Recently, the importance of carrying out ERP recordings over several days in comatose patients after a cardiac arrest was emphasized by a study conducted in a group of postanoxic patients, assessed using a standard, clinical 10–20 montage with 21 electrodes (Tzovara et al. 2013). These results have shown that the degree of auditory discrimination can change over time, as it can already be detected with a time delay of one day between the two recordings (Figs. 7.3 and 7.4a). In Fig. 7.4, the average decoding performance is grouped with respect to the outcome and timing of the recording (during TH and normothermia –NT respectively), regardless of whether patients exhibited significant results individually. A visual check of these average decoding values provides initial insight into the overall level of auditory discrimination in the different groups and, most importantly, provides qualitative evidence of the relatively higher performance of patients with poor outcomes during TH (Fig. 7.4a). This pattern of results was first discovered in a pilot group of patients and then confirmed in an independent validation group, without any knowledge about patients’ outcome. The higher decoding value at group level was also reflected in the degeneration of decoding performances from TH and NT in all the patients who later died (Fig. 7.4b). At the level of each single patient, the progression of the degree of auditory discrimination over time was highly informative regarding the patients’ chances of survival, as only those who later survived improved their performance from TH to NT (Fig. 7.4b): across thirty patients this test provided a 100 % positive predictive power of survival and awakening within 3 months.
Fig. 7.3
Timeline of EEG recordings in correspondence to the various stages of sedation and TH, with corresponding patient body temperatures, as reported in Tzovara et al. 2013
Fig. 7.4
(a) Decoding performance between standard and deviant sounds in two groups of postanoxic comatose patients (pilot and validation), grouped with respect to outcome and time of the recording (TH and NT); the highest decoding performance was obtained during TH for patients who later died and was followed by a decrease during NT, in both pilot and validation groups of patients. (b) Percentage of difference in the decoding performance between NT and TH, grouped with respect to outcome. An increase in decoding performance was only observed in a subgroup of survivors (100 % predictive power for survival and awakening at 3 months) (Data from Tzovara et al. 2013)

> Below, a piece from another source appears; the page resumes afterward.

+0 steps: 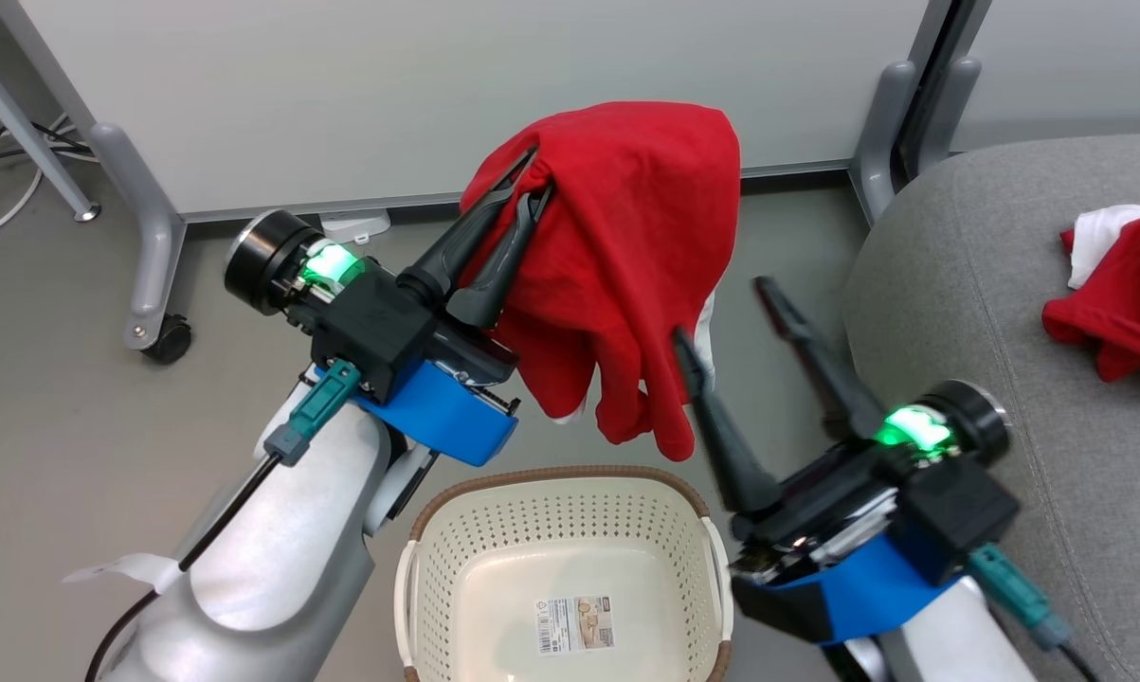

A major advantage of this approach is that the multivariate decoding algorithm did not require any preselection before analyzing individual patients’ data. Provided that these results based on multivariate decoding are confirmed in a larger population, they encourage the implementation of this experimental protocol in clinical practice, where this test could complement existing ones, which so far mostly provide information about poor outcomes (Rossetti et al. 2010) (see Chaps. 5 and 6).